**Required work**
Among the lines of the material below, how many carry the word "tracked"? Only the number is wanted.

☆ ☆ ☆ ☆

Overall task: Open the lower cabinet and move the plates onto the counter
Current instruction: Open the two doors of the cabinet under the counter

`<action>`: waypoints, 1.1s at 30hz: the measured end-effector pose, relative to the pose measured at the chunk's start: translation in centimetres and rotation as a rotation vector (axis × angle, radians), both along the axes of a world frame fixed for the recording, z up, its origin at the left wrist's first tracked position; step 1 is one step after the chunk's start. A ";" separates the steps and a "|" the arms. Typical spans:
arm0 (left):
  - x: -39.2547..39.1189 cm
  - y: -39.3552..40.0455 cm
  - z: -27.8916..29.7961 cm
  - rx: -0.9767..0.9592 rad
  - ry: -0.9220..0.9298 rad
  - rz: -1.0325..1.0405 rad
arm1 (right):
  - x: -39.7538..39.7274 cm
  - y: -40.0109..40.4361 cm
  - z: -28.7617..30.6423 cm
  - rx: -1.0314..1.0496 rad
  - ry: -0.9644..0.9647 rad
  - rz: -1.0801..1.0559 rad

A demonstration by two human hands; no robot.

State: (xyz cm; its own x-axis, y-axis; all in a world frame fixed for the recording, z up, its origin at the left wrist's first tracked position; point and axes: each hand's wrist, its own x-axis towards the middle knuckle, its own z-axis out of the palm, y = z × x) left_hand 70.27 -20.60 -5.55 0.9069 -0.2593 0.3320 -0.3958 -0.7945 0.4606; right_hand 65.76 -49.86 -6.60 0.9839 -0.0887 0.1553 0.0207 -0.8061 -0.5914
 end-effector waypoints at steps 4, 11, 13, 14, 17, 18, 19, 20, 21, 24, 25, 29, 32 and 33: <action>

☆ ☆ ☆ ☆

**Output of the task**
2